In pancreatic cancer, the gene where hotspot mutations occur is known as KRAS. It has been recognized for at least 30 years, making it “so frustrating” that this knowledge has not translated to any clinical improvements, says Dr. Holt. But he and Dr. Turcotte believe they’ve found a way to target KRAS with immunotherapy. Previous research has established that cancer patients in general often have an immune response against mutations, just one that isn’t strong enough to make a difference on its own – and pancreatic cancer patients are no different. For them, selectively bolstering that immune response to the KRAS hotspot mutation through immunotherapy could help them fight back against the cancer.

 

Developing such a therapy requires first finding a way to program immune cells to hit the target. Drs. Holt and Turcotte have identified T-cell receptors (TCRs) that enable T cells, a type of immune cell, to recognize and kill pancreatic cancer cells that carry KRAS mutations. They have also, through earlier work, established methods to reprogram cancer patients’ T cells. It is, says Dr. Holt, a form of gene therapy that inserts into the patient’s T cells a gene with instructions to make the KRAS-selective TCR. It is also an immunotherapy because, as in other forms of immunotherapy, the T cells are grown in the lab and then re-infused into the patient to generate a strong anti-cancer immune reaction.

 

Unlike the more widely known CAR-T cells, which recognize whole proteins on the surface of cancer cells, the TCR-T cells that Drs. Turcotte and Holt are using recognize chopped up pieces of protein produced by, in this case, the mutated KRAS gene. This is necessary because proteins like the one produced by the KRAS gene function inside the cell, and only small fragments of them ordinarily make it to the cell surface where they can be seen by immune cells. However, the general approach of genetically modifying immune cells to recognize cancer cells is the same for both CAR-T therapy and TCR-T cell therapy, meaning the project can use the BioCanRx manufacturing facility that Dr.
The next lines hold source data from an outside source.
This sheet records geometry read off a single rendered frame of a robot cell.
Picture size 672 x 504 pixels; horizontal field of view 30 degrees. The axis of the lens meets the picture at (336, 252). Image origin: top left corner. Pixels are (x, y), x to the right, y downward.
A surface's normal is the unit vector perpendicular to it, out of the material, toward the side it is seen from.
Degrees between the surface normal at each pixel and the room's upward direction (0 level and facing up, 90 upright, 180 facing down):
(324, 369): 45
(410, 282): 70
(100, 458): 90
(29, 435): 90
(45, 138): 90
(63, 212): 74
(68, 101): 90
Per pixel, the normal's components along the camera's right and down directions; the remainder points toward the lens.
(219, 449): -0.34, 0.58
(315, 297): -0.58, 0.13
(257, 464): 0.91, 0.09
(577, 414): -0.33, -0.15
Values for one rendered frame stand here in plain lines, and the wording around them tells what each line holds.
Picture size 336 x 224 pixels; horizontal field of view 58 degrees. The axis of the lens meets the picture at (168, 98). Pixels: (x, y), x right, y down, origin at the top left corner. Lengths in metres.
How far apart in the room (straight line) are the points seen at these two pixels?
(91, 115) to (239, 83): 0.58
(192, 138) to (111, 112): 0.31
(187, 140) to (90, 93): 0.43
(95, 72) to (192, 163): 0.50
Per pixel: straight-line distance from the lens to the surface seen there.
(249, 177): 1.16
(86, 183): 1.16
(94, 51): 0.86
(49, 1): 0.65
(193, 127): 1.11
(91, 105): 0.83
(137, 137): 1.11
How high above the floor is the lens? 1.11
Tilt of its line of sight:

Holt was instrumental in establishing to create its “super-charged” T-cells.

 

“We think this approach is going to be effective in pancreatic cancer, because we are hitting a specific target with a very strong tool,” says Dr. Turcotte.

 

Having successfully managed to isolate and enrich T cells to target pancreatic cancer, Drs. Holt and Turcotte are now using an Enabling Grant from BioCanRx to carry out the testing and gather the evidence to support a Clinical Trial Application to Health Canada for a phase 1 trial of an immunotherapy targeting pancreatic cancer – in effect making the journey from bench to bedside and hopefully improving pancreatic cancer outcomes.

 


 

Heather Blumenthal has been writing about health and health research for more than 20 years and never loses her fascination with the advances Canadian researchers are making.